The kind of cars that China will be needing to address the politically and environmentally risky problem of pollution, hybrids or full electric, need dysprosium, neodymium and lanthanum, to mention a few of the rare earths. While domestic production fell in 2012, demand for rare earths will increase to the point where China will soon start to import these minerals. About 90 percent of all currently mined rare earths come from China. With its pricing policy, the country has displaced almost all competitors from the market. The USA, Canada and Australia have been challenging this market dominance, and new mines and processing facilities are being developed. There is no risk of market saturation because when the new mines come on line, China’s experience with coal suggests that it will become a major importer of rare earths.
China used to be a major exporter – as well as user – of coal.
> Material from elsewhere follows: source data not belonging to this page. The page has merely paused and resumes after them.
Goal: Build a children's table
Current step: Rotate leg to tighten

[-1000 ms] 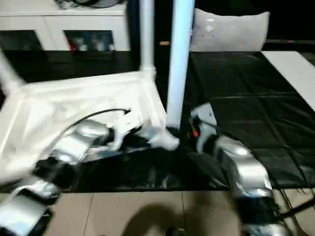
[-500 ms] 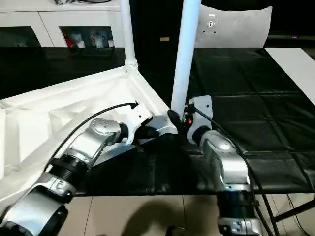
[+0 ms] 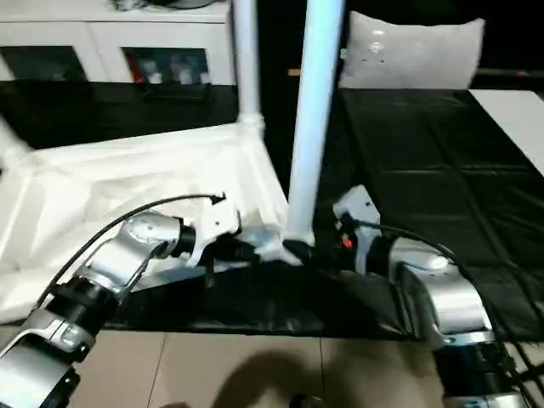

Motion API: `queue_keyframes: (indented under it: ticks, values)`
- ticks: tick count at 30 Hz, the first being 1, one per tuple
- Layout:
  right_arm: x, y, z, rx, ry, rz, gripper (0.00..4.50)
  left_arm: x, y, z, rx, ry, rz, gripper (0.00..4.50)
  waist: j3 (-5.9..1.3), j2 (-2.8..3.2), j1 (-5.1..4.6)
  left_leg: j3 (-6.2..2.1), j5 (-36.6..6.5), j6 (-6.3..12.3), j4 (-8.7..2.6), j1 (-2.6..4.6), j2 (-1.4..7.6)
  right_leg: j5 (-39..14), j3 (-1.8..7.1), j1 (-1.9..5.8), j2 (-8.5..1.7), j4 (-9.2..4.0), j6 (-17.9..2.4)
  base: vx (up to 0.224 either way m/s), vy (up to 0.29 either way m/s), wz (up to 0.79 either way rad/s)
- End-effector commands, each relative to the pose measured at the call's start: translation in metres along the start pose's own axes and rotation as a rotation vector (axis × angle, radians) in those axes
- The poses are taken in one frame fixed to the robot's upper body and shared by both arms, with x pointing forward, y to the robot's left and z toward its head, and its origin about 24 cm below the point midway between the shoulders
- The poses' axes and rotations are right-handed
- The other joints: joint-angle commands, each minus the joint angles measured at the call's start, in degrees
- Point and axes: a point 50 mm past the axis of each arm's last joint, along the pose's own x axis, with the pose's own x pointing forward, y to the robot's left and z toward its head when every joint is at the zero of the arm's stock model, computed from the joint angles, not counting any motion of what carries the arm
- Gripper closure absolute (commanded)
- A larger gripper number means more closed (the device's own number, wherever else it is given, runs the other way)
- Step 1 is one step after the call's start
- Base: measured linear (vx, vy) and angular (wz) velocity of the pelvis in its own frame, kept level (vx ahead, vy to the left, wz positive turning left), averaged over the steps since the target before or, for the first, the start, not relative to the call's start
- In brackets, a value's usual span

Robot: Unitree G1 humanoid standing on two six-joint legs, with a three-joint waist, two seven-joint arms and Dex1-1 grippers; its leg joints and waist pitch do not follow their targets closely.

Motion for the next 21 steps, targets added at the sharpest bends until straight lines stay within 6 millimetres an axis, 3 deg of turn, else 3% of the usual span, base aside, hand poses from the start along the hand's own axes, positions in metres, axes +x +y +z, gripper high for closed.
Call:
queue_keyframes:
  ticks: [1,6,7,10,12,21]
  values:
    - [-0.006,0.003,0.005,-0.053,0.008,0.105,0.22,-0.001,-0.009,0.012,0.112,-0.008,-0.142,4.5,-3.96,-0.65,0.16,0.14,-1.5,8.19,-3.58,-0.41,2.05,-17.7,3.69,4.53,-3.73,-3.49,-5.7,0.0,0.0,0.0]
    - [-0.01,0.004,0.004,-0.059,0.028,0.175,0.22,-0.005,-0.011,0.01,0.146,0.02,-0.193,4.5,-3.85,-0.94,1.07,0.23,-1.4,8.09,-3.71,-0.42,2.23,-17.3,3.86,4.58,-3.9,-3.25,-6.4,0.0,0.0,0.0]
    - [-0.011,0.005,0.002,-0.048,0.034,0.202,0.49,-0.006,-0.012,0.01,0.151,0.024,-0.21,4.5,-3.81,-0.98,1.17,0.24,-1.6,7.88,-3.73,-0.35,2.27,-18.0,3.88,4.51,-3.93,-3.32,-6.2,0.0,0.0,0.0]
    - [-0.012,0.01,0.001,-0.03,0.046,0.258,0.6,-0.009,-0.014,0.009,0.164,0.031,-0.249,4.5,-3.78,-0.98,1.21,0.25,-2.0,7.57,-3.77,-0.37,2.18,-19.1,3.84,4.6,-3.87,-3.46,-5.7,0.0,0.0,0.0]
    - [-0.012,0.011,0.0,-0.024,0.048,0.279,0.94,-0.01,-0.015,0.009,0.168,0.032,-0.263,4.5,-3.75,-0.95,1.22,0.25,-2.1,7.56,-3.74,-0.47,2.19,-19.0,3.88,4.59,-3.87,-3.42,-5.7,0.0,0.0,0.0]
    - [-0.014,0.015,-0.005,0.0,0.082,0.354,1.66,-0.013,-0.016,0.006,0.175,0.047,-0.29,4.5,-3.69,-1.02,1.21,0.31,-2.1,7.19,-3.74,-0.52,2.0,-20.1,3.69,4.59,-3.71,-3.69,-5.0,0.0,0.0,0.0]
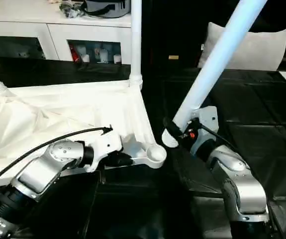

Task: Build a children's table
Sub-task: Insert table leg to table base

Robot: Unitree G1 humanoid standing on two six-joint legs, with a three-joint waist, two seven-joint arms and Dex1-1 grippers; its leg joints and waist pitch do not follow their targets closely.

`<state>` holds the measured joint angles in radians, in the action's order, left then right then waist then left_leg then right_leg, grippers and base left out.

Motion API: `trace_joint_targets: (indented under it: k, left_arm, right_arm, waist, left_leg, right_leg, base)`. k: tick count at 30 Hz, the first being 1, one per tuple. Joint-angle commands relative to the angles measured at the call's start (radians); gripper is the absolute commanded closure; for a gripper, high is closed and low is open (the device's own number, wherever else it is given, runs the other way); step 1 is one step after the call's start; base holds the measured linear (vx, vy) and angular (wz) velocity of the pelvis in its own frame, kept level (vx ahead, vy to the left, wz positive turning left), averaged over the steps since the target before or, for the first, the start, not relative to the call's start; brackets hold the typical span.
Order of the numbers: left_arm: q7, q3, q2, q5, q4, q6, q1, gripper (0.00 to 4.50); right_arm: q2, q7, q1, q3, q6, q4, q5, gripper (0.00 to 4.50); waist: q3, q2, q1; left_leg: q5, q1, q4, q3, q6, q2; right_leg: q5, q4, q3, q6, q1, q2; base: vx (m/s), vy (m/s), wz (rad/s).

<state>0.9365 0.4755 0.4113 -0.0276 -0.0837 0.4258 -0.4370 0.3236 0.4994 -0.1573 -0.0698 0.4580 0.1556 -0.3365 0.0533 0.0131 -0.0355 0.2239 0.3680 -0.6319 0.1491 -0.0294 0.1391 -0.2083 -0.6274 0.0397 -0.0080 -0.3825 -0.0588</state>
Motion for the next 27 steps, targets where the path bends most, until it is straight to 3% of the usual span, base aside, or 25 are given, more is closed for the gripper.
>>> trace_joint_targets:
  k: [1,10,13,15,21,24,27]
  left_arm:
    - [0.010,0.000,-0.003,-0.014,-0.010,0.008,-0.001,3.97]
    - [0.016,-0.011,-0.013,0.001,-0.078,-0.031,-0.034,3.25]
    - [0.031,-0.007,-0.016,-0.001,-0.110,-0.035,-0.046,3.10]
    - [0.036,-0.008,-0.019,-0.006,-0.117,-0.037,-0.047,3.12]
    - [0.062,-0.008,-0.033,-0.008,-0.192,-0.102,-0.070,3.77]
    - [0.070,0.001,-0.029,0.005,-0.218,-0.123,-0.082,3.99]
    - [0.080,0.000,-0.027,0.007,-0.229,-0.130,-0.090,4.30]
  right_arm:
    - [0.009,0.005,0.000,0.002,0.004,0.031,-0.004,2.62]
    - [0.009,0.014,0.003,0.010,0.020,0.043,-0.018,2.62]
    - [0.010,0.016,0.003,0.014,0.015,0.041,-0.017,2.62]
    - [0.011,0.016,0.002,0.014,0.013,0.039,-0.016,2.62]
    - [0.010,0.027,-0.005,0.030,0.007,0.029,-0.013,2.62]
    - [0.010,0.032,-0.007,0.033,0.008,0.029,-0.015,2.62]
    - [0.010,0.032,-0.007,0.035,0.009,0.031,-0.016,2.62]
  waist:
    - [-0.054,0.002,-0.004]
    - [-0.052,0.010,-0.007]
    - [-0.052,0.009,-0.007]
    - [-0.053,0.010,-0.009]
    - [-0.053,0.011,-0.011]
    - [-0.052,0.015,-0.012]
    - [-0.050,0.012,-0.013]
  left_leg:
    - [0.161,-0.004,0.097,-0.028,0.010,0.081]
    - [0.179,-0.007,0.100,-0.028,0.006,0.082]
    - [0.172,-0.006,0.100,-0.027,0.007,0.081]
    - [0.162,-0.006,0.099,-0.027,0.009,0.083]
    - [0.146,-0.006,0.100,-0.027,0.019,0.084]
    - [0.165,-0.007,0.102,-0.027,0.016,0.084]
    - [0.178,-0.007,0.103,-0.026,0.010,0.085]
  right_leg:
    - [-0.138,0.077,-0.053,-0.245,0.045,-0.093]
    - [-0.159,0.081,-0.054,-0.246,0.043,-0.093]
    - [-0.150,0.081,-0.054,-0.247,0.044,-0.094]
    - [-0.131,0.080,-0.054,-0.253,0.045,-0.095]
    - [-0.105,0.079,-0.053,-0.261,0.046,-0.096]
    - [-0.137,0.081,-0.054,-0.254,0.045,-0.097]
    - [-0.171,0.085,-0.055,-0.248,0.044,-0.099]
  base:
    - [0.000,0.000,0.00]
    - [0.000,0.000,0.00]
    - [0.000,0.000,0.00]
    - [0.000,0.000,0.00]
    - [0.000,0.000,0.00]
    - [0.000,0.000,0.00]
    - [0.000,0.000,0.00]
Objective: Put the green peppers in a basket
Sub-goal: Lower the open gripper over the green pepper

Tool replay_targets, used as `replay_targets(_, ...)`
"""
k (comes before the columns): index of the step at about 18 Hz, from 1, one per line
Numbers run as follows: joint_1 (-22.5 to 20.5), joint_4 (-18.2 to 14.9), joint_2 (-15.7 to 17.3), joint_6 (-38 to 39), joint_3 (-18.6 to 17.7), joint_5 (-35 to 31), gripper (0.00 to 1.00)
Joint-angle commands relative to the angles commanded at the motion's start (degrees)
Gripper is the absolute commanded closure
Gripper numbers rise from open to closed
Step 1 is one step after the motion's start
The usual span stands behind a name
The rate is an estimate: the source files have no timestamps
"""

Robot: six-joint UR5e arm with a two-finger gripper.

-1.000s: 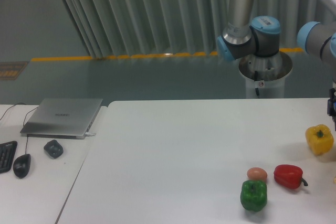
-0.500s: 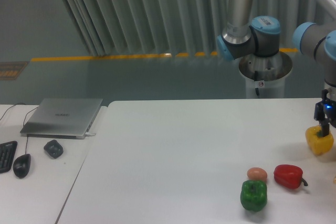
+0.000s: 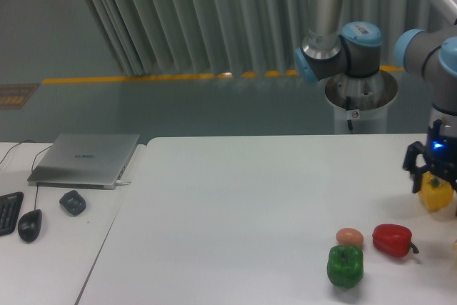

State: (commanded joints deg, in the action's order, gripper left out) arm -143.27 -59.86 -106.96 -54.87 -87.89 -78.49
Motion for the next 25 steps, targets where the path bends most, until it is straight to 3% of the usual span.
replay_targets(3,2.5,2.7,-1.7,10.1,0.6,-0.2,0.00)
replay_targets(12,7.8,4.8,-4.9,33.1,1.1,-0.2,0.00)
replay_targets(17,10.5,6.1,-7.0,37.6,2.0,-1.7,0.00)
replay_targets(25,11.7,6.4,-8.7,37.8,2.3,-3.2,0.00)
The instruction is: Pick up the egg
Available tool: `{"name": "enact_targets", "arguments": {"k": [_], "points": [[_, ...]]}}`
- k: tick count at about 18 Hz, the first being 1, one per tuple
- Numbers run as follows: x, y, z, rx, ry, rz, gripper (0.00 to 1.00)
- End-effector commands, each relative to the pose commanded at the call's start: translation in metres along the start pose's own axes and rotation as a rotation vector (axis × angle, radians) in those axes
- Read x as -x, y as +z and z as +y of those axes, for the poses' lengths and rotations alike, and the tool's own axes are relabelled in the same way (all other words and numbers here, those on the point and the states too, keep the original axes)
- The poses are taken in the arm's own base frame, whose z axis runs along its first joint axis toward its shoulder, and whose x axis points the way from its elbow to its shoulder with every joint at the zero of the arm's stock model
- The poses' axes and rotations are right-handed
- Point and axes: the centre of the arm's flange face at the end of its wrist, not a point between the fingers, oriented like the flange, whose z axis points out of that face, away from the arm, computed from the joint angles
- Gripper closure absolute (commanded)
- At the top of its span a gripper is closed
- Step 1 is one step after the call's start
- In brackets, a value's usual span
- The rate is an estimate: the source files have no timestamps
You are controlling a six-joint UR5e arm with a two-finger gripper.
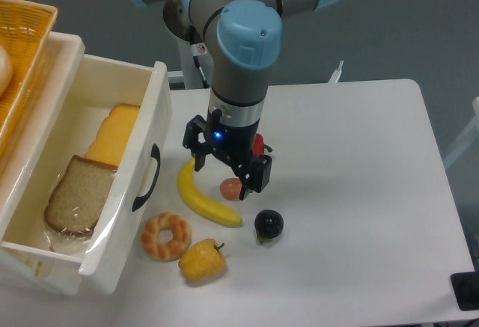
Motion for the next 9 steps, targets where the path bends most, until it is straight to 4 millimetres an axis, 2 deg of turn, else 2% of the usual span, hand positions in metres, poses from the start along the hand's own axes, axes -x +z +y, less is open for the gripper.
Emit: {"name": "enact_targets", "arguments": {"k": [2, 5, 9], "points": [[-0.006, 0.017, 0.009, -0.011, 0.005, -0.019, 0.0], [-0.01, 0.026, 0.013, -0.009, 0.033, -0.017, 0.0], [-0.013, 0.037, 0.019, 0.013, 0.217, 0.002, 0.0]]}}
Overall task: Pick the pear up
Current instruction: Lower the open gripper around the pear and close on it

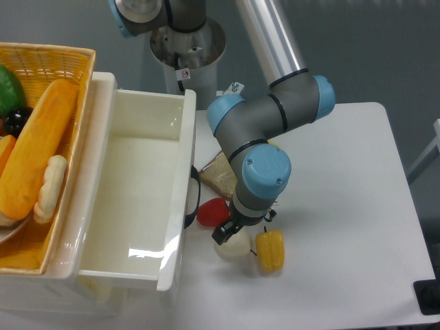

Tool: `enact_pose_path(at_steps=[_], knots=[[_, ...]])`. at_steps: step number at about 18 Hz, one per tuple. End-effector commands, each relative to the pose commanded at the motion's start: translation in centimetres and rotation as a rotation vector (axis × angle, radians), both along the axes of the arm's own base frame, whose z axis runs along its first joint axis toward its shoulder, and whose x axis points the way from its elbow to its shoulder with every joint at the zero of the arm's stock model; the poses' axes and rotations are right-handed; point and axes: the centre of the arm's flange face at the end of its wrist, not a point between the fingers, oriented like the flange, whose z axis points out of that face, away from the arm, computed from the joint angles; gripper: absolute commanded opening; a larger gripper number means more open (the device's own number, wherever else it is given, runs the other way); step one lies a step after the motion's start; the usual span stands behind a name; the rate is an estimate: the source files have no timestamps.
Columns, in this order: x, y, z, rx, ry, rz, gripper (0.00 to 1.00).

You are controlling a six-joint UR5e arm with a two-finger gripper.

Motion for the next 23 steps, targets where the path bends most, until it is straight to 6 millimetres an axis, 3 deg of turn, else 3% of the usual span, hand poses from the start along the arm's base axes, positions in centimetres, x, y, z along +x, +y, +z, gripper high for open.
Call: enact_pose_path(at_steps=[11, 23], knots=[[0.3, 1.0, -2.0, -0.016, -0.014, -0.016, 1.0], [0.7, 0.9, -2.5, -0.026, -0.02, -0.022, 1.0]])
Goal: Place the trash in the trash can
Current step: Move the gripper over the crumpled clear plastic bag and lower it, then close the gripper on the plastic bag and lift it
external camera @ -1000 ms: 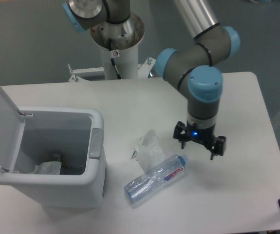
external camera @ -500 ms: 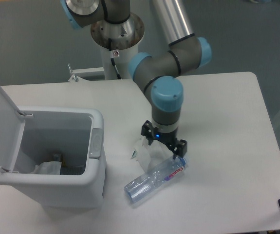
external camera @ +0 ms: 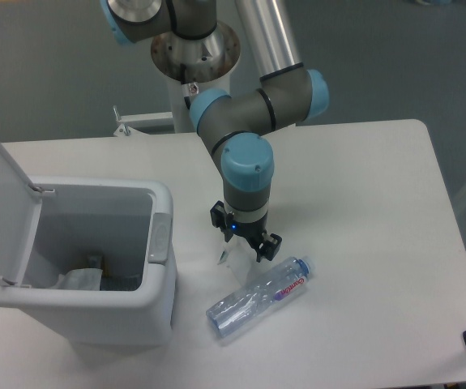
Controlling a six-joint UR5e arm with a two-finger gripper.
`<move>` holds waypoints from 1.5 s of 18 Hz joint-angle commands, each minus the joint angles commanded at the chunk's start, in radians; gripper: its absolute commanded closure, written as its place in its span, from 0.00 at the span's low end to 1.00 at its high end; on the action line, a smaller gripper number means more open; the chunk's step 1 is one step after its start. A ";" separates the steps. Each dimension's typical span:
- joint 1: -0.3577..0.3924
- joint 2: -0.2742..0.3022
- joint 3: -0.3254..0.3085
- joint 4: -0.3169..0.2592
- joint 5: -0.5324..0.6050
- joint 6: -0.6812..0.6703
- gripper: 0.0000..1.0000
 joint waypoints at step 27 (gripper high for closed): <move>0.167 0.100 0.323 -0.167 -0.482 -0.227 1.00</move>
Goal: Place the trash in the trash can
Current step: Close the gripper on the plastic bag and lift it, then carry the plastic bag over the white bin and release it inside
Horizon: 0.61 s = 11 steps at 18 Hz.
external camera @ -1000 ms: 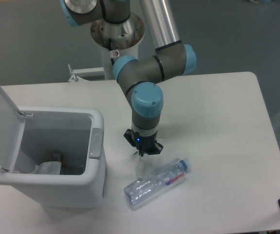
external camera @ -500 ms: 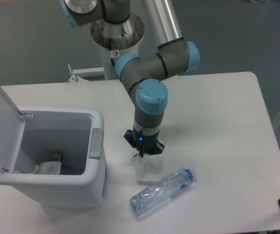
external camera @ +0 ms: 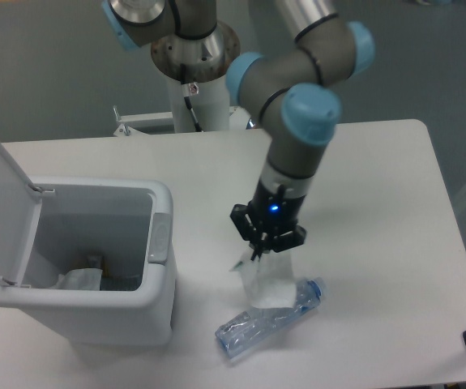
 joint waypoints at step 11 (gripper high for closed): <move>-0.158 0.141 0.118 0.002 -0.103 -0.318 1.00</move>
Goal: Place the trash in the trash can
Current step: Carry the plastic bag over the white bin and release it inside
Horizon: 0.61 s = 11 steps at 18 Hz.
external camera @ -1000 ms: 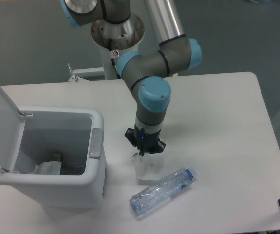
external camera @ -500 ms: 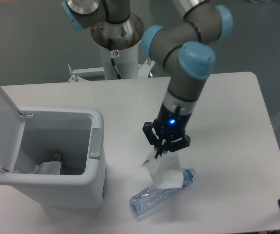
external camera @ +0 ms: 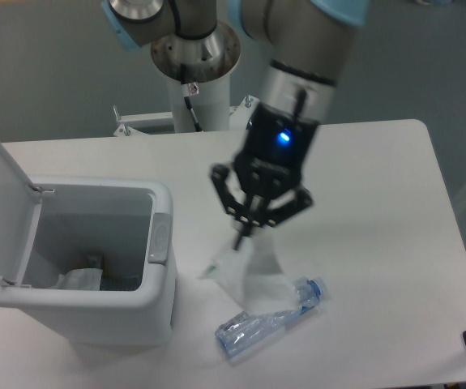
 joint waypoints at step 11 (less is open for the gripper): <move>-0.177 0.028 -0.118 0.026 0.078 0.014 0.34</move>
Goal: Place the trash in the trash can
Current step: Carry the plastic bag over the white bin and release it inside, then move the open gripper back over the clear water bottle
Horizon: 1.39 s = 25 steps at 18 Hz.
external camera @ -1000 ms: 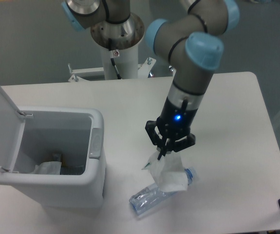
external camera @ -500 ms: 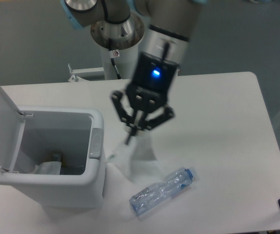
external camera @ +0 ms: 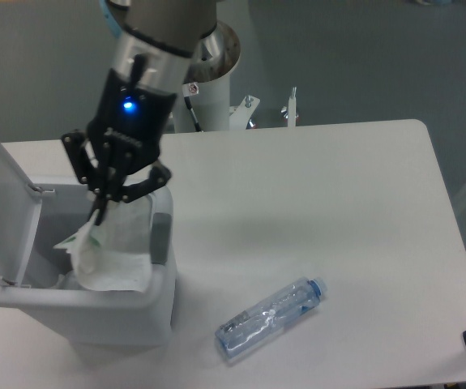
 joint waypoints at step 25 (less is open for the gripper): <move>0.258 -0.419 0.193 0.218 0.074 0.173 0.00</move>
However, with the tremendous pace of its industrialization, domestic consumption limited the amount of coal available for export, as the mineral was needed to fuel steel plants and power generation. It has not taken long for China to become one of the largest importers of coal in the world. Rare earths may well meet the same fate – and one that is approaching at rapid pace. Domestic concerns – environmental ones in particular – will boost internal demand, limiting the amounts available for export. Ten years ago, China has consumed about 25% of domestically produced rare earths; even in the slower growth scenario of 201, China’s domestic rare earth consumption has risen to 65%. Today, 80 percent of the magnets, and 70 percent of the world’s manufactured phosphors originate from China. Domestic supplies of rare earths will not be sufficient to sustain such a rhythm of production and Chinese government agencies will have to seek other products to maintain this dominance, forcing it to seek supplies elsewhere. China’s pollution is encouraging news for the newly emerging rare earth plays.